Instructions to follow: In the records below, find the line that contains "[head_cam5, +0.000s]" and the line that contains "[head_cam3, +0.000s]", then retype exactly those two lines and every line between them.

========================

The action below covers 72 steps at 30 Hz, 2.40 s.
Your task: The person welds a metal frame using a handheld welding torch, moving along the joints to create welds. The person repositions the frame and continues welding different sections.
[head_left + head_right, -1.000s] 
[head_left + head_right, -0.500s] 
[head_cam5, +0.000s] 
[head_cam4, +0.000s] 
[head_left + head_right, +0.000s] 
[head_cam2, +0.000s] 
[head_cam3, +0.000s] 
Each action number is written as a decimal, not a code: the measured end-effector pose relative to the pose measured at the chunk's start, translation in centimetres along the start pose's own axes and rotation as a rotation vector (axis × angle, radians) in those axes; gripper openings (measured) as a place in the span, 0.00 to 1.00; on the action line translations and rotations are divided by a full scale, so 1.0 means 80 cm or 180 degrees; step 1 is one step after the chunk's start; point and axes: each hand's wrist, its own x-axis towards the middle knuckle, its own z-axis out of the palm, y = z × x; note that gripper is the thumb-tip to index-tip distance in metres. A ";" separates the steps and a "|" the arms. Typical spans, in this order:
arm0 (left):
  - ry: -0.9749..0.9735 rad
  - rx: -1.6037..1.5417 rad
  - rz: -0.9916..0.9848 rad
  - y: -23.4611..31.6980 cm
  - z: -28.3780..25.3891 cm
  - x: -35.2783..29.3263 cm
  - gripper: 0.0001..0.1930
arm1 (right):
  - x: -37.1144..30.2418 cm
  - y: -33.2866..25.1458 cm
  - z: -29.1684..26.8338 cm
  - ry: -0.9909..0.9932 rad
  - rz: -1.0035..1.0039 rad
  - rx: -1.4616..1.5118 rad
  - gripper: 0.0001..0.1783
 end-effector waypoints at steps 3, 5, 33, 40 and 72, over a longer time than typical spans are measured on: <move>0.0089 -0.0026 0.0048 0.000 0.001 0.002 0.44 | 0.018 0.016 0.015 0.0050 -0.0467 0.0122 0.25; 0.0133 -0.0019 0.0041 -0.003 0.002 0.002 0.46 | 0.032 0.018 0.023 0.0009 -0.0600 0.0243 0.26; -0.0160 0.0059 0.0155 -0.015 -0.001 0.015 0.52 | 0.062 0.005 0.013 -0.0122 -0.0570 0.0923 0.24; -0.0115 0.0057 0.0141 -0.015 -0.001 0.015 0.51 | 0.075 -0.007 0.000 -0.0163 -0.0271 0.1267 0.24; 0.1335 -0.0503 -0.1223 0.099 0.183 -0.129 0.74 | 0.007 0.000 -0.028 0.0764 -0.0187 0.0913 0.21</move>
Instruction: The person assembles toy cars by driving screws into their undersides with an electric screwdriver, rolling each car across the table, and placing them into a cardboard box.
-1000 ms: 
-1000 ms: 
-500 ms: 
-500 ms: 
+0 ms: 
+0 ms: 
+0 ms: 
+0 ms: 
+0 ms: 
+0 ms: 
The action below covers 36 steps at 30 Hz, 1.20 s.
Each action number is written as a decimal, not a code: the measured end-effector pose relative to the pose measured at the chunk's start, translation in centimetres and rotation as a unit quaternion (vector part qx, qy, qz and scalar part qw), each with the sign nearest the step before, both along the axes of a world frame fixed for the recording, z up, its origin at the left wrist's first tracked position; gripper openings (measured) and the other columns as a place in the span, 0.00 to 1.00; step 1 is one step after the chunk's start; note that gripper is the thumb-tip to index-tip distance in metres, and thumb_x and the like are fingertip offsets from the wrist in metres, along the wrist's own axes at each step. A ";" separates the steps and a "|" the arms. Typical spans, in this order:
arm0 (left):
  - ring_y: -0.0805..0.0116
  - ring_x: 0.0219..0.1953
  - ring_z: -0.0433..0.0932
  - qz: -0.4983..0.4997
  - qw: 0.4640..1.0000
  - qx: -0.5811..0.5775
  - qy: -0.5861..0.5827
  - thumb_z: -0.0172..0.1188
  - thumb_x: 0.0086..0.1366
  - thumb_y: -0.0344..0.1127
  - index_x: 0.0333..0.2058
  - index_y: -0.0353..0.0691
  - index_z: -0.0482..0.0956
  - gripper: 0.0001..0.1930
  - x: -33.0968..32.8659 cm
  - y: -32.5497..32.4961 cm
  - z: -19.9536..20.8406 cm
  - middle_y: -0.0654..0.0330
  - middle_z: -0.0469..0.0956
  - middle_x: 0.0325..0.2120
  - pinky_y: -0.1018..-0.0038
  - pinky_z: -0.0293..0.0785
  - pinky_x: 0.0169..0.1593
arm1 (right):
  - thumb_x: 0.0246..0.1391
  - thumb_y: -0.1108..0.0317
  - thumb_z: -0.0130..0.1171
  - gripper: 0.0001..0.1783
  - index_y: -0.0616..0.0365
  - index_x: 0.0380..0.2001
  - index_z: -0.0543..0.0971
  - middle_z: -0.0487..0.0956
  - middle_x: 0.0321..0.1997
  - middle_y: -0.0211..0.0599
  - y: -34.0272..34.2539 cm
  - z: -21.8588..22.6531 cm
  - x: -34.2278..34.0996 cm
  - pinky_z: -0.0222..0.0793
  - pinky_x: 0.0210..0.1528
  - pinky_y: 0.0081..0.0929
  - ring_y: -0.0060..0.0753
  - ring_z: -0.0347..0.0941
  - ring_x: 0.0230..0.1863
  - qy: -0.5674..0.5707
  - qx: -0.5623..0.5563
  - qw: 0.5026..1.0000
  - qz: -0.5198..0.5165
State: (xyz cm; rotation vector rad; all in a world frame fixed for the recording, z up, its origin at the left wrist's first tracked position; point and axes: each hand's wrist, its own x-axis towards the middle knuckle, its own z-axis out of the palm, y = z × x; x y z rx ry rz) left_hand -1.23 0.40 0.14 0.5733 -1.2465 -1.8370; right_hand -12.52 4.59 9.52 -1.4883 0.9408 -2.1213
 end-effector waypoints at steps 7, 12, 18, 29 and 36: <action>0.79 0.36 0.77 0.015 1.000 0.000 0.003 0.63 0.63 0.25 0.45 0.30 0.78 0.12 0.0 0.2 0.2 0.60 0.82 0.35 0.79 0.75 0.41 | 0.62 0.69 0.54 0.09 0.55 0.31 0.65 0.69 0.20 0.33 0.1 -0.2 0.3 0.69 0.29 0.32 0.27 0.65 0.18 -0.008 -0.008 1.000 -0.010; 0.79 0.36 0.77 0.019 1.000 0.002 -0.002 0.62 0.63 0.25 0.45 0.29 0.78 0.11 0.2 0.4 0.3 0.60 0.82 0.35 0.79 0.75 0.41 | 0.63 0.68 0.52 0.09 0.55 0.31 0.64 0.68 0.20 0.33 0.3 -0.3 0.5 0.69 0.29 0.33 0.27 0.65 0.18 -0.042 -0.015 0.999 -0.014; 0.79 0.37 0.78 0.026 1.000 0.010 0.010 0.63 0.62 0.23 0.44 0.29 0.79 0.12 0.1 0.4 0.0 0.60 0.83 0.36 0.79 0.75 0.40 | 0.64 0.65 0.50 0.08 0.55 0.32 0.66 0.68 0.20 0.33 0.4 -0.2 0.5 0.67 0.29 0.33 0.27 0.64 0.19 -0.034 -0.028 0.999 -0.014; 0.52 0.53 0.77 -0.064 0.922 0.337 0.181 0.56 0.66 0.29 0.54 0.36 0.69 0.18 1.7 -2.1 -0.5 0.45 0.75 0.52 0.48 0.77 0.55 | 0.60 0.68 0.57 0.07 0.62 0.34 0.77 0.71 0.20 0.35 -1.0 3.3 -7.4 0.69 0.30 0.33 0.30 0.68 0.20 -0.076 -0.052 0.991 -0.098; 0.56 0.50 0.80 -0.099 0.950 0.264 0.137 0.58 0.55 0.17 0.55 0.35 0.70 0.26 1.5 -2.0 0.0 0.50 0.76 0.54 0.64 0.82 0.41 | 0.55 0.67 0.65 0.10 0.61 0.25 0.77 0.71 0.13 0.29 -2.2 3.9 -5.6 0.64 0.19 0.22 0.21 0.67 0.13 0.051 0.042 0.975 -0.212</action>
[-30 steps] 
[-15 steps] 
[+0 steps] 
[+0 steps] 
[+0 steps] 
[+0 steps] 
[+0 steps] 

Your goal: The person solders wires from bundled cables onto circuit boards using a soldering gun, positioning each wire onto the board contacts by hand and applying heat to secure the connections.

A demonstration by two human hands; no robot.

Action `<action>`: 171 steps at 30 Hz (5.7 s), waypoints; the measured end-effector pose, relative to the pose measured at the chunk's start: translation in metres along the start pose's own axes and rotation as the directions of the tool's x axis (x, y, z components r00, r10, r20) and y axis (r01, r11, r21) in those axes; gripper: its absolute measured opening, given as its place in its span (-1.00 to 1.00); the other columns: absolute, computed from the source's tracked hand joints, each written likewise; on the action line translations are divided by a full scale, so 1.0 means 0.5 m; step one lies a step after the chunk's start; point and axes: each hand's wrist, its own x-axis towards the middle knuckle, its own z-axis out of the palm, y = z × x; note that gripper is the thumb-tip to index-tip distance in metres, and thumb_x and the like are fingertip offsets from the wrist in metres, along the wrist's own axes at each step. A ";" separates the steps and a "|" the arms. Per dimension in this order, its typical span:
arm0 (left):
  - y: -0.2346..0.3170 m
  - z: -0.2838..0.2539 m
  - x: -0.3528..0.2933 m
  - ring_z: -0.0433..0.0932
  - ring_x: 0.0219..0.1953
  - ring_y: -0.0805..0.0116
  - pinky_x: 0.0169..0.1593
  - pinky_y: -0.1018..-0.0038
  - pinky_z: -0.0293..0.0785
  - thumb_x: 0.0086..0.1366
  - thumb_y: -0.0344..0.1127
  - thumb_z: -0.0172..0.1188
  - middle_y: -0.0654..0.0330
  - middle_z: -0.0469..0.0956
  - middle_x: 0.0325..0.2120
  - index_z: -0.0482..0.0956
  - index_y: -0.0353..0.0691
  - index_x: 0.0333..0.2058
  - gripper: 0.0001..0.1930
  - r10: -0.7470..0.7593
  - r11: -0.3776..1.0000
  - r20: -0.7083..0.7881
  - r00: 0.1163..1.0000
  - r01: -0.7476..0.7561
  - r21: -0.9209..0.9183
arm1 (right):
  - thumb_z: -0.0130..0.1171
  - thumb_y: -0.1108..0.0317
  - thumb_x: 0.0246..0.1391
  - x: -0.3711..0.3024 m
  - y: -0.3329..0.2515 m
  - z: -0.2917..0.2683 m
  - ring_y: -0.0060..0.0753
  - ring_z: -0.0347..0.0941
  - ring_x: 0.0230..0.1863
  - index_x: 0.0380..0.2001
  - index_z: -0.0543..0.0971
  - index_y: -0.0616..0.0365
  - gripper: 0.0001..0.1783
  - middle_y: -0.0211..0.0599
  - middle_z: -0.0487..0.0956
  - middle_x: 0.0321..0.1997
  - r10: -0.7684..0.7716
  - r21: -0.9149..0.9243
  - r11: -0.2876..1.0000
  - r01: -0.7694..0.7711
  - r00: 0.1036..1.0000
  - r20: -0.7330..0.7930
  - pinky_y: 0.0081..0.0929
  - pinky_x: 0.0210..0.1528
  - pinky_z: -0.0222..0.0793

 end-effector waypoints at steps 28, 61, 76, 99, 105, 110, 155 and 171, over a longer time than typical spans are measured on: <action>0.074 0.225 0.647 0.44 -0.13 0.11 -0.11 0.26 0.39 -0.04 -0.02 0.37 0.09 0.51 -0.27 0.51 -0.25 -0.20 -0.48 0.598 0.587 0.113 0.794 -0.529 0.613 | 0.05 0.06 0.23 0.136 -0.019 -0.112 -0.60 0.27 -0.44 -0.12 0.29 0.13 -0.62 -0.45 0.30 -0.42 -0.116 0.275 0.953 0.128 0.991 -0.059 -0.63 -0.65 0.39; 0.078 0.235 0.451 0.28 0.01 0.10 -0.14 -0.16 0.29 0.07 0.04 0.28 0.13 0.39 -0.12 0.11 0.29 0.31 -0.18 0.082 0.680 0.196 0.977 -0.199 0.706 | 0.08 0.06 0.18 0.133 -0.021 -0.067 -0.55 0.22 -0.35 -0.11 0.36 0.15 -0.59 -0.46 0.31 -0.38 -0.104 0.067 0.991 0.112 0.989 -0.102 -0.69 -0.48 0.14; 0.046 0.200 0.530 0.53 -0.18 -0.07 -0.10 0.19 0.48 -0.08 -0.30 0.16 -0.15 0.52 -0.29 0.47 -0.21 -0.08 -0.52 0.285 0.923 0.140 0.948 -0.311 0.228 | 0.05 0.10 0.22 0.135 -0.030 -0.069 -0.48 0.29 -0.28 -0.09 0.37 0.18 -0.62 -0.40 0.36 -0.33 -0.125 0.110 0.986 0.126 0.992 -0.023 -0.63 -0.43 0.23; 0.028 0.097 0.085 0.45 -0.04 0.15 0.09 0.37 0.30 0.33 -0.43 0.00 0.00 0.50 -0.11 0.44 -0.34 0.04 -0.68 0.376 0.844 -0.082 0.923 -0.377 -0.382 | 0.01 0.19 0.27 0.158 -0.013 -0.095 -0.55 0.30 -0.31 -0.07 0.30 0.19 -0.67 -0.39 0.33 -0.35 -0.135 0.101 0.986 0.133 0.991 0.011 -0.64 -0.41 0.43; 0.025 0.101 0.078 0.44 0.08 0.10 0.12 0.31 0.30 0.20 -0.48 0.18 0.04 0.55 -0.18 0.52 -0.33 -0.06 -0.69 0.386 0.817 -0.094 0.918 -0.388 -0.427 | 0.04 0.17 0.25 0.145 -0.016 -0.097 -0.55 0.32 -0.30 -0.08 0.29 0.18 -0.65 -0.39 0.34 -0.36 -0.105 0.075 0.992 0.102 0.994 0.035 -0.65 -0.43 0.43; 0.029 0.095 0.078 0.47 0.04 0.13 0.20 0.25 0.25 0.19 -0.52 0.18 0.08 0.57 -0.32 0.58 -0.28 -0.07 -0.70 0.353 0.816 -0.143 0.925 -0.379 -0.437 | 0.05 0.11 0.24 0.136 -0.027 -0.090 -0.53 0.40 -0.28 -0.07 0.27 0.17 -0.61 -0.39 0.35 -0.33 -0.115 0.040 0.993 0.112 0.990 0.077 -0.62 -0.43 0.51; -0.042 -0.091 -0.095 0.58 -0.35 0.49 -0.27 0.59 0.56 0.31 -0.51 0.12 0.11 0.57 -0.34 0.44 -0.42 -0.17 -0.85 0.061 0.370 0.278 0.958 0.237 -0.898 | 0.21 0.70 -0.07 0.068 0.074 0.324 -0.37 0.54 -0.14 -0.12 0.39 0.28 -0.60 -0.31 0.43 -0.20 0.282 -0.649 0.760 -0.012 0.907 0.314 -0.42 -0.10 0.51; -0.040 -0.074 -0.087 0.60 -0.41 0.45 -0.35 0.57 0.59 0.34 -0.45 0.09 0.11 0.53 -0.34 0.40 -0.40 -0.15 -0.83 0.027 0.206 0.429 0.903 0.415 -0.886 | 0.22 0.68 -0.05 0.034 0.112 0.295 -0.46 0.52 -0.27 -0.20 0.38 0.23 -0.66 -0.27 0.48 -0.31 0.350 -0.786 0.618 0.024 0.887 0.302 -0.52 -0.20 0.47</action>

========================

Exercise result:
[head_cam5, +0.000s] 
[head_cam4, +0.000s] 
[head_left + head_right, +0.000s] 
[head_cam2, +0.000s] 
[head_cam3, +0.000s] 

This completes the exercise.